Question: If \[PC{l_5}\], \[PC{l_3}\] and \[C{l_2}\] are at equilibrium at \[500K\] in a closed containers and...

Question

If $PC{l_5}$ , $PC{l_3}$ and $C{l_2}$ are at equilibrium at $500K$ in a closed containers and their concentrations are $0.8 \times {10^{ - 3}}mol{L^{ - 1}}$ , $1.2 \times {10^{ - 3}}mol{L^{ - 1}}$ and $1.2 \times {10^{ - 3}}mol{L^{ - 1}}$ respectively.
The value of ${K_c}$ for the reaction:
$PC{l_5}(g)\rightleftharpoons PC{l_3}(g) + C{l_2}(g)$ will be:
A. $1.8 \times {10^3}mol{L^{ - 1}}$
B. $1.8 \times {10^{ - 3}}mol{L^{ - 1}}$
C. $1.8 \times {10^{ - 3}}Lmo{l^{ - 1}}$
D. $0.55 \times {10^4}Lmo{l^{ - 1}}$

Answer 1

Solution

Equilibrium occurs when the rate of the forward reaction is equal to the rate of the reverse reaction. The law of mass action states that the rate at which the reactant reacts is directly proportional to its active mass and the rate of a reaction is directly proportional to the product of the active mass of the reacting species. Le Chatelier's principle is one of the important laws in chemical equilibrium. It states that "If a system of equilibrium is subjected to any disturbance (or) stress, then the equilibrium will tend to shift in such a direction to nullify the effect of stress.
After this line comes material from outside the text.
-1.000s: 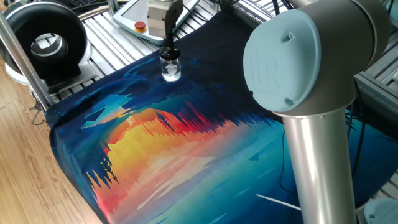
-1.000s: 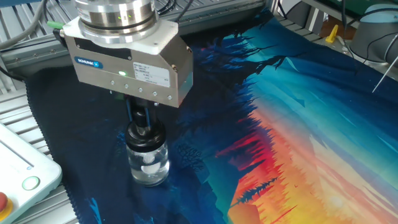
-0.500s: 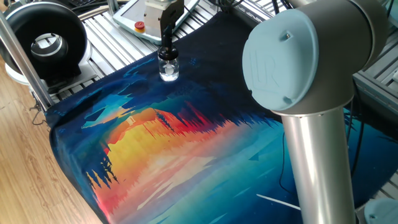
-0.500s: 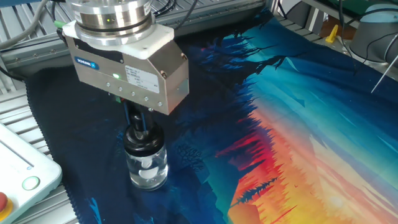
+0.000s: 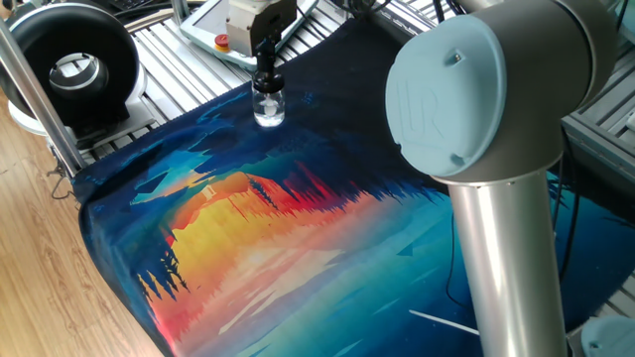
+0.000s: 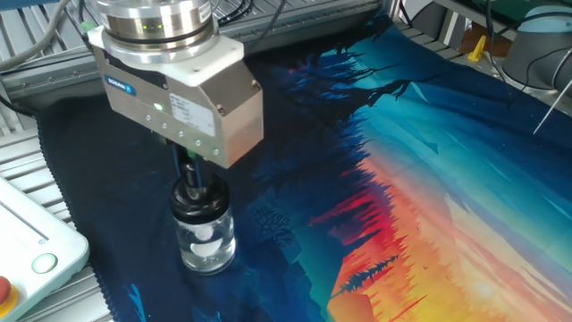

Complete step by step answer:
Equilibrium constant ( ${K_c}$ ) is defined as the ratio of the product of the concentration of products to the product of the concentration of reactants.
Phosphorus pentachloride decomposes into phosphorus trichloride and chlorine molecules. The reaction can be written as follows,
$PC{l_5}(g)\rightleftharpoons PC{l_3}(g) + C{l_2}(g)$
The equilibrium constant for this reaction can be written as,
${K_c} = \dfrac{{\left[ {PC{l_3}} \right]\left[ {C{l_2}} \right]}}{{\left[ {PC{l_5}} \right]}}$
The concentrations of $PC{l_5}$ , $PC{l_3}$ and $C{l_2}$ are given as $0.8 \times {10^{ - 3}}mol{L^{ - 1}}$ , $1.2 \times {10^{ - 3}}mol{L^{ - 1}}$ and $1.2 \times {10^{ - 3}}mol{L^{ - 1}}$ .
$\Rightarrow {K_c} = \dfrac{{1.2 \times {{10}^{ - 3}}mol{L^{ - 1}} \times 1.2 \times {{10}^{ - 3}}mol{L^{ - 1}}}}{{0.8 \times {{10}^{ - 3}}mol{L^{ - 1}}}}$
$\Rightarrow {K_c} = 1.8 \times {10^{ - 3}}mol{L^{ - 1}}$
Thus, the value of ${K_c}$ for the reaction is $1.8 \times {10^{ - 3}}mol{L^{ - 1}}$

So, the correct answer is Option B.

Note: When the concentration of species is written in terms of partial pressure, then the equilibrium constant can be written as ${K_p}$ . Degree of dissociation ( $\vartriangle ng$ ) is defined as the difference between the sum of products to the sum of reactants. The equilibrium constants ${K_p}$ and ${K_c}$ can be related as,
${K_p} = {K_c} \times {(RT)^{\vartriangle ng}}$
Where,
R-gas constant
T-temperature
${K_p}$ -equilibrium constant in terms of partial pressure
${K_c}$ -equilibrium constant in terms of molar concentration
$\vartriangle ng$ -degree of dissociation
When the degree of dissociation is zero i.e. the number of moles of product is equal to the number of moles of reactant, then ${K_p} = {K_c}$ . ${K_p}$ will have the units of pressure and ${K_c}$ will have the unit of molar concentration.